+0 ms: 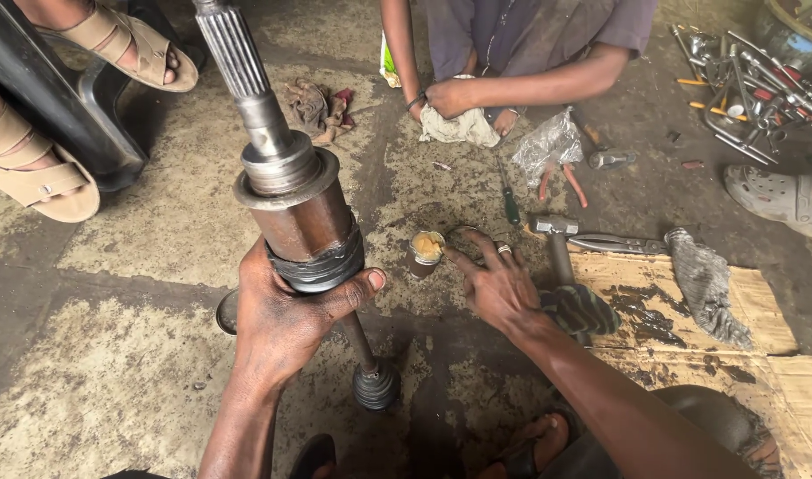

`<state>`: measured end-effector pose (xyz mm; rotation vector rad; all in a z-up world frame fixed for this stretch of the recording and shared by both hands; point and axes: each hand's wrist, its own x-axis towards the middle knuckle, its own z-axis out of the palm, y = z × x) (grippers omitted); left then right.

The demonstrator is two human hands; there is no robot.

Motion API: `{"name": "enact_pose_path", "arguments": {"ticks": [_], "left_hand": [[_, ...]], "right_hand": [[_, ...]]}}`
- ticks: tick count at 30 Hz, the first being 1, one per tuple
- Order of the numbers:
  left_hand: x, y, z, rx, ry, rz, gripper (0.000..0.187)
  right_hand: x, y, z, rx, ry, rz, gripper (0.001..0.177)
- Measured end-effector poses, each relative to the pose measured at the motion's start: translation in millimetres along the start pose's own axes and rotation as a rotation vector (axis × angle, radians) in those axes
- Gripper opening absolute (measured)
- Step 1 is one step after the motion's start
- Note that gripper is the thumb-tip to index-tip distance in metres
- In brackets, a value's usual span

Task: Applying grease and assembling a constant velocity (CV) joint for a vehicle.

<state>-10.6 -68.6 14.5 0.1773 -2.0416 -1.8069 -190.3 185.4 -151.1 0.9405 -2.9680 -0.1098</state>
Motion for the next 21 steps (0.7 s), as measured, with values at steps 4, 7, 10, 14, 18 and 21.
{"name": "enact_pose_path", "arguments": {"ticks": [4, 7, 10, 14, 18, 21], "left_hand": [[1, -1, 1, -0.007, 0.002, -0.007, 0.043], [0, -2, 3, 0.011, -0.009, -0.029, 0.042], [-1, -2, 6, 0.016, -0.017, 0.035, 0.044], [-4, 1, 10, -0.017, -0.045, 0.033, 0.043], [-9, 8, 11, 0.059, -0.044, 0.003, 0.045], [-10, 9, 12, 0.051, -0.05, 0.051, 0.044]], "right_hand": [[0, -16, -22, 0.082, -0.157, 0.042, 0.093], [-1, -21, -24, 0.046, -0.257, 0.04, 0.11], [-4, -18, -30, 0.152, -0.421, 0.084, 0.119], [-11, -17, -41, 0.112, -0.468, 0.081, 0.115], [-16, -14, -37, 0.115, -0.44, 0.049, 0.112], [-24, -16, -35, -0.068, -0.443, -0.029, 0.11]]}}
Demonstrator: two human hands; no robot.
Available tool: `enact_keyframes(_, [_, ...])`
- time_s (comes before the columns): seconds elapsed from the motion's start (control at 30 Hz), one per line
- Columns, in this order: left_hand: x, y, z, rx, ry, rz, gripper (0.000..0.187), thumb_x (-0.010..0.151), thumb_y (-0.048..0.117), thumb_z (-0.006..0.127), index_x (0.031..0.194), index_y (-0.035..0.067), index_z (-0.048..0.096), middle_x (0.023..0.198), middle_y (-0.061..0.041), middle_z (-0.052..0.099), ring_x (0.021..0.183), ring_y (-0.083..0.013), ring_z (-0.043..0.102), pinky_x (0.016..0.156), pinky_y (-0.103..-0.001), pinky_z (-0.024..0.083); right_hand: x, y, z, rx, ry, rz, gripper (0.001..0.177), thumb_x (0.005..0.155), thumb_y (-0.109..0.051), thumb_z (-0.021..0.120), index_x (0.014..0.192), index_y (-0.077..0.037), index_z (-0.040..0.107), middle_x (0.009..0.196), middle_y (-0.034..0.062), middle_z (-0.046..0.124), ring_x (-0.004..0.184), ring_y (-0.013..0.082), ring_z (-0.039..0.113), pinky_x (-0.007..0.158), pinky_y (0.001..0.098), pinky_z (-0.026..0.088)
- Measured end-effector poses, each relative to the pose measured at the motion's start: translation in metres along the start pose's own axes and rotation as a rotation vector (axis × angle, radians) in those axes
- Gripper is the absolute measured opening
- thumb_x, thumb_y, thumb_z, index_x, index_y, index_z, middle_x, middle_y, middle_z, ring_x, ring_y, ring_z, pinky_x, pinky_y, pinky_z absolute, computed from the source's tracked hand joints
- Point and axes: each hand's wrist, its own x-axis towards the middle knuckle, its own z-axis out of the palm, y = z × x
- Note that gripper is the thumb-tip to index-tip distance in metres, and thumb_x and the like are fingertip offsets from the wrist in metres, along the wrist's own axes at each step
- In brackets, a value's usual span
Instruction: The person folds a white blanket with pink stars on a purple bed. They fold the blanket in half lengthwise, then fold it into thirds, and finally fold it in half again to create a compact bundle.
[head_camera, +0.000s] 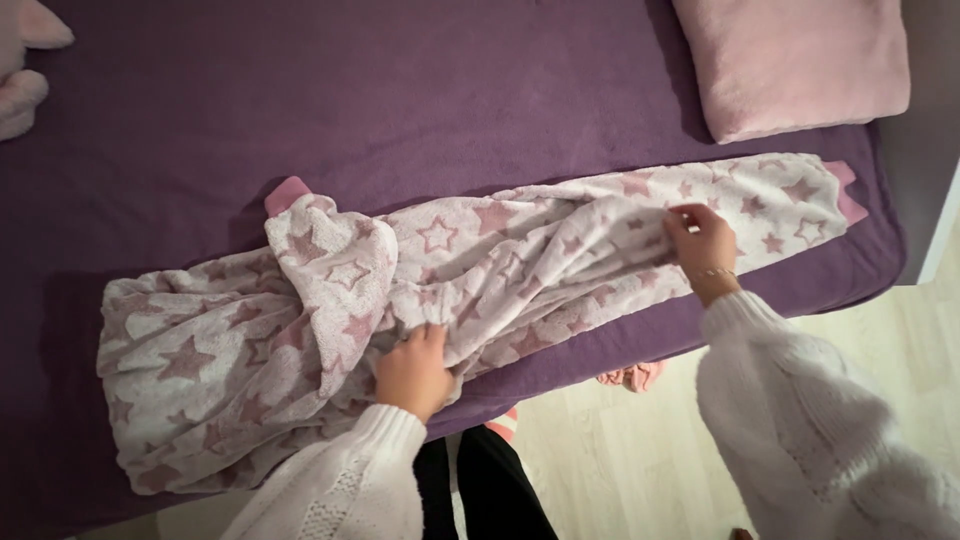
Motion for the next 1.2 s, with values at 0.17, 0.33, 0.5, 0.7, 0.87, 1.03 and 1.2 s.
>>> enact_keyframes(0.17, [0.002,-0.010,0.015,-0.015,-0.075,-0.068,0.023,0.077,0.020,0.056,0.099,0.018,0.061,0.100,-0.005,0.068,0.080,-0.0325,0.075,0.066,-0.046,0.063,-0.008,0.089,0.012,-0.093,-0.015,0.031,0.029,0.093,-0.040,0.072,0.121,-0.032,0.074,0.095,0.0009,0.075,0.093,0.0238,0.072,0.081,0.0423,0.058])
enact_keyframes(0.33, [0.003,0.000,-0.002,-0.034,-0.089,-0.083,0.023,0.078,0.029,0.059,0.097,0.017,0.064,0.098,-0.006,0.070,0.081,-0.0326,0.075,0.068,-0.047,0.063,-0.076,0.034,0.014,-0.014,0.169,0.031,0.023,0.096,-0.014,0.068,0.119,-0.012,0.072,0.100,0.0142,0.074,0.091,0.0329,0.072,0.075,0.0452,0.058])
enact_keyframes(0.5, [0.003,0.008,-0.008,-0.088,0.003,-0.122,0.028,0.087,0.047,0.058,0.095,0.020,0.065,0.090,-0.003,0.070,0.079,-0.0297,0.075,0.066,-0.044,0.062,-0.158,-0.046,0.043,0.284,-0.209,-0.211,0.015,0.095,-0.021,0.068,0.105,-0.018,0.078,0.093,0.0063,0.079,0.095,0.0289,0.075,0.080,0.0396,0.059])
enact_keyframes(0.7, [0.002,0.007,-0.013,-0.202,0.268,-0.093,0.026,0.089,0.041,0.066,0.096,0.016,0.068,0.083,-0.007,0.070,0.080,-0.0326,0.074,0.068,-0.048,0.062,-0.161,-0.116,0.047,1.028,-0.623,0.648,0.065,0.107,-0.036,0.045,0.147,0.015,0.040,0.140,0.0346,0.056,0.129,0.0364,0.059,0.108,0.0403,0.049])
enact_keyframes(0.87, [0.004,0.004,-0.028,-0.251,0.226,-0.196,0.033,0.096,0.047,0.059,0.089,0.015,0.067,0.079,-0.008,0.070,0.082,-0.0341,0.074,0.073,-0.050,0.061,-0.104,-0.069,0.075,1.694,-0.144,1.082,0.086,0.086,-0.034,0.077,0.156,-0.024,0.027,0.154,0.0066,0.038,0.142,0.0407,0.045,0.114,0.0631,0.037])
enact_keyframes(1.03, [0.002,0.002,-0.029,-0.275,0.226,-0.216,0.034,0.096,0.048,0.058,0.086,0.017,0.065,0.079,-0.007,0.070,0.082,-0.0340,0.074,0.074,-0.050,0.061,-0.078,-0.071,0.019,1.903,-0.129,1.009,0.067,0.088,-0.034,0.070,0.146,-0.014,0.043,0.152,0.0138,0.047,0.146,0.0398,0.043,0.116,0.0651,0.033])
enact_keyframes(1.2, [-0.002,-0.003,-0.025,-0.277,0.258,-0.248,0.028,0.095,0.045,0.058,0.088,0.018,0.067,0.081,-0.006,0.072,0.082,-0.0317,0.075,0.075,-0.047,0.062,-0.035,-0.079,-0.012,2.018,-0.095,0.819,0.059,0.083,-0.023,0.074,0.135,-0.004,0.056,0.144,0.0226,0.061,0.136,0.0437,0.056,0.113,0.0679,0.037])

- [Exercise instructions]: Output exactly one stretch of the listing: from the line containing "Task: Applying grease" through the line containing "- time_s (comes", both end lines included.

- [Result for this task]:
Task: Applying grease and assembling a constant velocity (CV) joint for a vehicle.

<state>-10.6 -68.6 14.5 0.1773 -2.0416 -1.8069 -190.3 185.4 -151.1 0.9405 -2.9680 -0.1098</state>
Motion for the next 21 steps (0.7 s), as measured, with values at steps 4, 7, 10, 14, 18 and 21.
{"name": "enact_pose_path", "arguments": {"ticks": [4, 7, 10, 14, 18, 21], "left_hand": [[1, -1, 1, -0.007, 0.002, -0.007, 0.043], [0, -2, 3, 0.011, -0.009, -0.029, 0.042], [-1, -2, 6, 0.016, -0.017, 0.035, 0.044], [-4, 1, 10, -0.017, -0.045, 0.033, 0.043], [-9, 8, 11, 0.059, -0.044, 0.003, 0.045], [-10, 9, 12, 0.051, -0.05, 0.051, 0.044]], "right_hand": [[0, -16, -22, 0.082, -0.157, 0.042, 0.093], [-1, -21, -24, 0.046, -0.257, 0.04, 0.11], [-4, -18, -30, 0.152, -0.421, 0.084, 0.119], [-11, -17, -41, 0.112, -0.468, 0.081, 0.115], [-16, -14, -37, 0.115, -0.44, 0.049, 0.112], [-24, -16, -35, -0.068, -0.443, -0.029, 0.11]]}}
Demonstrator: two human hands; no robot.
Available tool: `enact_keyframes(_, [_, ...])`
- time_s (comes before the columns): seconds elapsed from the motion's start (control at 30 Hz), one per line

That completes the response to the exercise.